**TASK PROMPT:**
Whenever a line below includes the word "robot", copy that line.

[Excerpts from a dataset]
□ □ □ □ □

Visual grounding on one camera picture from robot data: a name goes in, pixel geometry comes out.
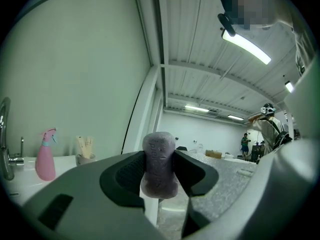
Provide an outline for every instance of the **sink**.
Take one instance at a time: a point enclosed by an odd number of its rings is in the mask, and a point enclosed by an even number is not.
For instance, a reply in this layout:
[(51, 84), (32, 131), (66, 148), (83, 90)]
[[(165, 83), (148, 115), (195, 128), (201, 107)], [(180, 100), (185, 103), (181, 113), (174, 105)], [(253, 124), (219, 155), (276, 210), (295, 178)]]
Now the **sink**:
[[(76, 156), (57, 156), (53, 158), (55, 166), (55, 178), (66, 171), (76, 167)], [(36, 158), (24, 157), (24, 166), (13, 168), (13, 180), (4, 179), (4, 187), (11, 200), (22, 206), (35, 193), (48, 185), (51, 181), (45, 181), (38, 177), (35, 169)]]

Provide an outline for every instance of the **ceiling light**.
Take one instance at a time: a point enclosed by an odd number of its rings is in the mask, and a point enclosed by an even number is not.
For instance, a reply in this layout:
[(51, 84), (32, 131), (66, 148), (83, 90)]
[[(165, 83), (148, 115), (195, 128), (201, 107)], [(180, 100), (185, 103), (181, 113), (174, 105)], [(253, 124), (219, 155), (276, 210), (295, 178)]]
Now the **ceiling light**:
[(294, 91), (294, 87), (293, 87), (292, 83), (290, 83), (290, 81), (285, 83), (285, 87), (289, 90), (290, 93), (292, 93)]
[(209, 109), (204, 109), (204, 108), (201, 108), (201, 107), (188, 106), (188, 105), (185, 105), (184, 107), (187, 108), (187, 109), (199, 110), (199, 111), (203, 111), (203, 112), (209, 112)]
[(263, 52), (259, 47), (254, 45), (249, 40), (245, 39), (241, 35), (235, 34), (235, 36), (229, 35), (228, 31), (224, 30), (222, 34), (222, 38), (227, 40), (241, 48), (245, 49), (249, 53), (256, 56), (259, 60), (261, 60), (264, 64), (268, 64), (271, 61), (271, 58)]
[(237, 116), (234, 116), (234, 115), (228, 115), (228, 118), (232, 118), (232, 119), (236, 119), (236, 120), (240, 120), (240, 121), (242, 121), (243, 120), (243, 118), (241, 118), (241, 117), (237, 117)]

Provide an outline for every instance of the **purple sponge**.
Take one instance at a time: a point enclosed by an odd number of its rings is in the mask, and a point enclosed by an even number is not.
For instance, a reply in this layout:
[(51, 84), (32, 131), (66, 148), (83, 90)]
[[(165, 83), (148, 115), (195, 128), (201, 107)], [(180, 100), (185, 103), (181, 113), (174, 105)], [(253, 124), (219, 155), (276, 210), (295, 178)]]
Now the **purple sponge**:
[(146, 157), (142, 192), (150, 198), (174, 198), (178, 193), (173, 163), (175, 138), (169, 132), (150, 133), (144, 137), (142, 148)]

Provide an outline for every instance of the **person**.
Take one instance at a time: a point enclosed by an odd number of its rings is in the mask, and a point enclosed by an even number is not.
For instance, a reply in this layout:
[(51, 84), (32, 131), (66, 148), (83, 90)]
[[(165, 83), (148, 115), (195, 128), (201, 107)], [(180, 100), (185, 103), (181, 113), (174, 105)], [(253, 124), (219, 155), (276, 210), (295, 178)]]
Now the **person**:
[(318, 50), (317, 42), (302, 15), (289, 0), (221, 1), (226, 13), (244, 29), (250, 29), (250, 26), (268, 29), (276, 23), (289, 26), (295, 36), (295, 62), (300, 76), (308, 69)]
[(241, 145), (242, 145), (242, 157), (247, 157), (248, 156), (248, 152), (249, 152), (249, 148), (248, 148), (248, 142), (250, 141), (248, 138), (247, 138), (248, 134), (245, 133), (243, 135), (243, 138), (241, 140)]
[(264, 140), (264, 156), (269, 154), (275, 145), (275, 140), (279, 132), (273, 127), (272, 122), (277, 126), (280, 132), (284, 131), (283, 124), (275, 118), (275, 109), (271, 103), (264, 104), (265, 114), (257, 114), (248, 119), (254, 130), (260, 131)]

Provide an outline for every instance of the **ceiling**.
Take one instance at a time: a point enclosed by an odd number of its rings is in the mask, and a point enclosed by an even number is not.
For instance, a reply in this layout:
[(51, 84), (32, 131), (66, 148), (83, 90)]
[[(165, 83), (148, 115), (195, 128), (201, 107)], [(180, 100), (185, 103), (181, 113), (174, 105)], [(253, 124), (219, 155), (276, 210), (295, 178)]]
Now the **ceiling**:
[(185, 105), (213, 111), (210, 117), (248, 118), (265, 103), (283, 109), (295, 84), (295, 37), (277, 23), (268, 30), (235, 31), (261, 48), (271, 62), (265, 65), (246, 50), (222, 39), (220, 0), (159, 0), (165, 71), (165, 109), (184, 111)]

□ □ □ □ □

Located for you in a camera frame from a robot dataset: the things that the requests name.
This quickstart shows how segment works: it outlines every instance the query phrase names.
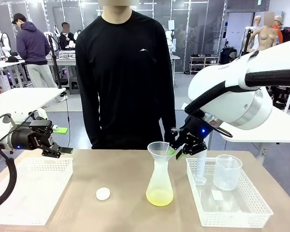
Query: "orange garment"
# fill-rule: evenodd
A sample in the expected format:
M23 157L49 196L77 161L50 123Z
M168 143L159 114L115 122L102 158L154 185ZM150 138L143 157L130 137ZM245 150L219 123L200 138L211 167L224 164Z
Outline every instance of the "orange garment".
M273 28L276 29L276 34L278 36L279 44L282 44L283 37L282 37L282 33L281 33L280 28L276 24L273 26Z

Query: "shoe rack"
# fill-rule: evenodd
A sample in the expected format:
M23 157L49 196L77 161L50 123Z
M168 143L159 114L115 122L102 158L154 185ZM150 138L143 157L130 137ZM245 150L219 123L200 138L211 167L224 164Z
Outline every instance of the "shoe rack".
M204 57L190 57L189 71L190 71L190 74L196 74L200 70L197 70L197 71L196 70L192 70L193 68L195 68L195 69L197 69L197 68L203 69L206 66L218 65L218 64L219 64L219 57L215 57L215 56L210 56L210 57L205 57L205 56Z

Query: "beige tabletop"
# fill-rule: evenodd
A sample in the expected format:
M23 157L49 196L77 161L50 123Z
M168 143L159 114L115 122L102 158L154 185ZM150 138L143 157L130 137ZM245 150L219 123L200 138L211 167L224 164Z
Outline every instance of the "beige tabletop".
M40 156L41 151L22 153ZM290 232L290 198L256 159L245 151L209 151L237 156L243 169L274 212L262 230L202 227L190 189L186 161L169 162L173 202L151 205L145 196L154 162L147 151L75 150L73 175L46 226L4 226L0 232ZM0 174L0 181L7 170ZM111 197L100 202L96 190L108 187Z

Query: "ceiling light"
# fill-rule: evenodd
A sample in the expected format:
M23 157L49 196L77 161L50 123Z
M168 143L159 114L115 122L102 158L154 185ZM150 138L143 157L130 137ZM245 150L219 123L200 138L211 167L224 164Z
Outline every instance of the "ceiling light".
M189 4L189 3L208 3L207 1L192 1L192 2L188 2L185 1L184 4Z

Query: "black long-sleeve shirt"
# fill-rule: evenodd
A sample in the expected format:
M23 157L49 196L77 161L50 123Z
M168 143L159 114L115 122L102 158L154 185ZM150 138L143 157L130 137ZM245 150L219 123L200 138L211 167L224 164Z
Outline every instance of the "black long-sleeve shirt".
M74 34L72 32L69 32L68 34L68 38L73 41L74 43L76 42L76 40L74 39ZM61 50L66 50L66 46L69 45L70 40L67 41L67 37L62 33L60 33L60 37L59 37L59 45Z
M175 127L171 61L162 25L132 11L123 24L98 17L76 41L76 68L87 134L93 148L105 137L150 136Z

□ □ □ □ □

**ANSWER FOR THE TASK:**
Visual grounding on one camera picture from robot data: a name goes in, pixel geometry comes out.
Located for you in a camera frame from a robot dataset: the things that the requests name.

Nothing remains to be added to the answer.